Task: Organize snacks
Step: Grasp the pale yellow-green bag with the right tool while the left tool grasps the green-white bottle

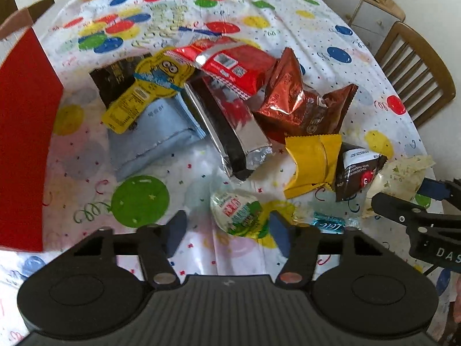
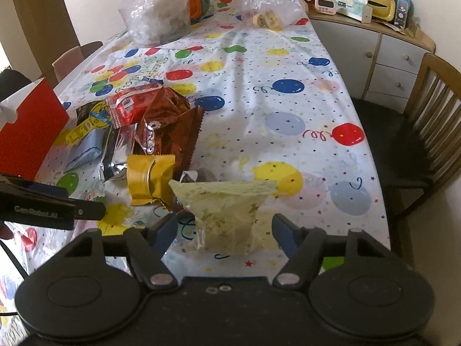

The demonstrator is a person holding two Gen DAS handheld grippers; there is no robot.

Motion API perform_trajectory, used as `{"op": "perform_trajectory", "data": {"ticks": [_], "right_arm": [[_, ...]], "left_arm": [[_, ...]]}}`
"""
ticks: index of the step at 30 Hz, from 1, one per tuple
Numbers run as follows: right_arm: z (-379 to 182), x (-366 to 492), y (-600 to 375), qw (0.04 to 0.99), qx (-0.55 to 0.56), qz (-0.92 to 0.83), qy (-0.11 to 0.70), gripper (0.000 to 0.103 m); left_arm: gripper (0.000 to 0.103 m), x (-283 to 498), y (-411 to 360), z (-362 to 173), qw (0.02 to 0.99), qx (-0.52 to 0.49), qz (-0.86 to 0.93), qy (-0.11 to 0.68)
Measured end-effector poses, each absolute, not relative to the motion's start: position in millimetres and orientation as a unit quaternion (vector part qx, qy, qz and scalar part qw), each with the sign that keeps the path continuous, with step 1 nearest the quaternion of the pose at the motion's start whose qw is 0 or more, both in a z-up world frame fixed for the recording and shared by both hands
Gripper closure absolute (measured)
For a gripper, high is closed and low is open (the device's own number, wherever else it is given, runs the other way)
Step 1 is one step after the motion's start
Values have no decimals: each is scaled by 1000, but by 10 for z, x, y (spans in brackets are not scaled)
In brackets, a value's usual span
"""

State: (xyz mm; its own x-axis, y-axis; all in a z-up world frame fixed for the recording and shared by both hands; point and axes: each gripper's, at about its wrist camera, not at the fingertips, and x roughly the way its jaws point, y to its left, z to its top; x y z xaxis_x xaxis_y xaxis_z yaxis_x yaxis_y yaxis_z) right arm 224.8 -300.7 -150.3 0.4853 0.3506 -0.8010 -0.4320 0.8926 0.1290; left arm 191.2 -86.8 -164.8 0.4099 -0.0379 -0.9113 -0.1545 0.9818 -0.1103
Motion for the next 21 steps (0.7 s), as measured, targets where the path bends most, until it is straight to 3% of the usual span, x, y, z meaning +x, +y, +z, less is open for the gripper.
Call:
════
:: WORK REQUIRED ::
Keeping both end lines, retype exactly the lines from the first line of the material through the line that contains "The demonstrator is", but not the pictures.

:: TASK RESPONSE ::
Task: Organize snacks
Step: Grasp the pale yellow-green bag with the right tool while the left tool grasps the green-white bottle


The demonstrator is a person holding two Gen DAS handheld grippers; there is no robot.

The exercise is finished.